=== Raw data ===
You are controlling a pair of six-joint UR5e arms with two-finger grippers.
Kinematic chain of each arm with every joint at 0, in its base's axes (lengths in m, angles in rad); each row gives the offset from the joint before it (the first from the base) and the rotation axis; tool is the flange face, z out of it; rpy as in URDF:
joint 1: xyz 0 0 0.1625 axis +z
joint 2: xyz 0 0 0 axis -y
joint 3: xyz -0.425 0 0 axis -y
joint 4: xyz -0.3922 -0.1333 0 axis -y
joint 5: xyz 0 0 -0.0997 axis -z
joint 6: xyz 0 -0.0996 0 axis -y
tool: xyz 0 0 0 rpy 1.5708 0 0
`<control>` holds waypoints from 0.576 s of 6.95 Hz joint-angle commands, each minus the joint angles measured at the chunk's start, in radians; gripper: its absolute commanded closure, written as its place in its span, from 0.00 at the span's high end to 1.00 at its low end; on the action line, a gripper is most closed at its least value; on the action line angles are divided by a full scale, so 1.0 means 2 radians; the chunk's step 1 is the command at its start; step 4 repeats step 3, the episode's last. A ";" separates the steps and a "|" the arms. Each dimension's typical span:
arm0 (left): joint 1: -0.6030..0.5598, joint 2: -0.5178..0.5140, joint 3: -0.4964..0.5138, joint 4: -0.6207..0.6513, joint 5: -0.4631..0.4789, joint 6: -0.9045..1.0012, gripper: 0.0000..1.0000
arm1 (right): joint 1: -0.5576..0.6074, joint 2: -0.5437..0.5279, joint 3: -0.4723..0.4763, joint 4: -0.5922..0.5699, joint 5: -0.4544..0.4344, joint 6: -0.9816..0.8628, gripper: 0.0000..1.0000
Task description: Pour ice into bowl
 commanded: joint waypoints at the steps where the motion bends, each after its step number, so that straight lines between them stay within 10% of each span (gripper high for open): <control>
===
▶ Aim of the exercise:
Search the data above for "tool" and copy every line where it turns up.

▶ Answer to the exercise:
Kinematic chain of each arm with every joint at 0, in its base's axes (lengths in m, angles in rad); each row gives the offset from the joint before it (the first from the base) and the rotation axis; tool is the flange face, z out of it; rpy as in URDF:
tool: xyz 0 0 0 rpy 1.5708 0 0

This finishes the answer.